▸ **Dataset excerpt**:
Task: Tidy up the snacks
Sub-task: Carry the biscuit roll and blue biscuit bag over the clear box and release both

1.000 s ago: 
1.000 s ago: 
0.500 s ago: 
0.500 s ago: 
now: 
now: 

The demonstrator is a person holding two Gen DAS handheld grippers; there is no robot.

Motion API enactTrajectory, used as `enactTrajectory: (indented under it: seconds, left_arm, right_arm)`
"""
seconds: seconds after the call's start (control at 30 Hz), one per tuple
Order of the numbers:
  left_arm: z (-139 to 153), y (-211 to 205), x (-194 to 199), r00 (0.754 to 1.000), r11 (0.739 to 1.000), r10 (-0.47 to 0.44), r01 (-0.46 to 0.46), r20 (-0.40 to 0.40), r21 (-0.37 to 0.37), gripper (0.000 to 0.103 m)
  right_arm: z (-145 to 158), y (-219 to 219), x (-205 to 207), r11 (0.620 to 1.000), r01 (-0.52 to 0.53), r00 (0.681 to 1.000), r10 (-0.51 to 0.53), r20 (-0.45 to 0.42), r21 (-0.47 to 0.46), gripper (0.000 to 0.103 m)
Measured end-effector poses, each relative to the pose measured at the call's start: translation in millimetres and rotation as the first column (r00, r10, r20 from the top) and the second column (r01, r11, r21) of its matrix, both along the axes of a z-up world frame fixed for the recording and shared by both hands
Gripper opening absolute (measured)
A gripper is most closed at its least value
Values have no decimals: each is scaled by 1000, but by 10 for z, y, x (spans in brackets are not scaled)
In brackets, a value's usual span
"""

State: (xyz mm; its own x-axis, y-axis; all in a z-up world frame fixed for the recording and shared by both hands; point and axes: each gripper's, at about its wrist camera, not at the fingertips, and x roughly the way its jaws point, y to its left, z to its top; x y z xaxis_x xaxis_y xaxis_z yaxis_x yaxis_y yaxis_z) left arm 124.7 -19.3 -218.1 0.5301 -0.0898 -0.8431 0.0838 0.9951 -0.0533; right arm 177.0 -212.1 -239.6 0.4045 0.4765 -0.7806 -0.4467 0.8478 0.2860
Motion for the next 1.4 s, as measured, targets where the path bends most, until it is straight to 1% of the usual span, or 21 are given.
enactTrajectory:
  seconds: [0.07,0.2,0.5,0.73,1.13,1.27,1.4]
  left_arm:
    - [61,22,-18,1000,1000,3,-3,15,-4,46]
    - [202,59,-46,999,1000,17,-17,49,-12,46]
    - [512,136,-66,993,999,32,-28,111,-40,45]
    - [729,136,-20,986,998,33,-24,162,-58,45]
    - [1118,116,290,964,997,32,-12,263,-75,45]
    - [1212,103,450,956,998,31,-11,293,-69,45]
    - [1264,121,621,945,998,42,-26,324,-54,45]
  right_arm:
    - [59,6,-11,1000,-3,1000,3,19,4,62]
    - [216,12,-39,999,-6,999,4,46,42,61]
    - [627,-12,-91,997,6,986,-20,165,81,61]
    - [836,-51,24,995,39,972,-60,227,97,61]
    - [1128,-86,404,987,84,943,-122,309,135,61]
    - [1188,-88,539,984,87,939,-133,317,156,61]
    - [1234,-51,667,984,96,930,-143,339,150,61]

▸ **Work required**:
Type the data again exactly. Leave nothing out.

▸ **Solution**:
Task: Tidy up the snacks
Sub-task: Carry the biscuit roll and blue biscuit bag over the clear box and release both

1.000 s ago: 
1.000 s ago: 
0.500 s ago: 
0.500 s ago: 
now: 
now: 

The demonstrator is a person holding two Gen DAS handheld grippers; there is no robot.

Motion API enactTrajectory, used as `enactTrajectory: (indented under it: seconds, left_arm, right_arm)`
"""
seconds: seconds after the call's start (control at 30 Hz), one per tuple
Order of the numbers:
  left_arm: z (-139 to 153), y (-211 to 205), x (-194 to 199), r00 (0.754 to 1.000), r11 (0.739 to 1.000), r10 (-0.47 to 0.44), r01 (-0.46 to 0.46), r20 (-0.40 to 0.40), r21 (-0.37 to 0.37), gripper (0.000 to 0.103 m)
  right_arm: z (-145 to 158), y (-219 to 219), x (-205 to 207), r11 (0.620 to 1.000), r01 (-0.52 to 0.53), r00 (0.681 to 1.000), r10 (-0.51 to 0.53), r20 (-0.45 to 0.42), r21 (-0.47 to 0.46), gripper (0.000 to 0.103 m)
Measured end-effector poses, each relative to the pose measured at the call's start: translation in millimetres and rotation as the first column (r00, r10, r20 from the top) and the second column (r01, r11, r21) of its matrix, both along the axes of a z-up world frame fixed for the recording and shared by both hands
Gripper opening absolute (measured)
A gripper is most closed at its least value
Values have no decimals: each is scaled by 1000, but by 10 for z, y, x (spans in brackets are not scaled)
In brackets, a value's usual span
"""

State: (xyz mm; its own x-axis, y-axis; all in a z-up world frame fixed for the recording and shared by both hands; point and axes: each gripper's, at about its wrist camera, not at the fingertips, and x roughly the way its jaws point, y to its left, z to its top; x y z xaxis_x xaxis_y xaxis_z yaxis_x yaxis_y yaxis_z) left arm 124.7 -19.3 -218.1 0.5301 -0.0898 -0.8431 0.0838 0.9951 -0.0533; right arm 177.0 -212.1 -239.6 0.4045 0.4765 -0.7806 -0.4467 0.8478 0.2860
Motion for the next 1.4 s, as measured, targets where the path bends most, until it is straight to 1% of the usual span, or 21 are given.
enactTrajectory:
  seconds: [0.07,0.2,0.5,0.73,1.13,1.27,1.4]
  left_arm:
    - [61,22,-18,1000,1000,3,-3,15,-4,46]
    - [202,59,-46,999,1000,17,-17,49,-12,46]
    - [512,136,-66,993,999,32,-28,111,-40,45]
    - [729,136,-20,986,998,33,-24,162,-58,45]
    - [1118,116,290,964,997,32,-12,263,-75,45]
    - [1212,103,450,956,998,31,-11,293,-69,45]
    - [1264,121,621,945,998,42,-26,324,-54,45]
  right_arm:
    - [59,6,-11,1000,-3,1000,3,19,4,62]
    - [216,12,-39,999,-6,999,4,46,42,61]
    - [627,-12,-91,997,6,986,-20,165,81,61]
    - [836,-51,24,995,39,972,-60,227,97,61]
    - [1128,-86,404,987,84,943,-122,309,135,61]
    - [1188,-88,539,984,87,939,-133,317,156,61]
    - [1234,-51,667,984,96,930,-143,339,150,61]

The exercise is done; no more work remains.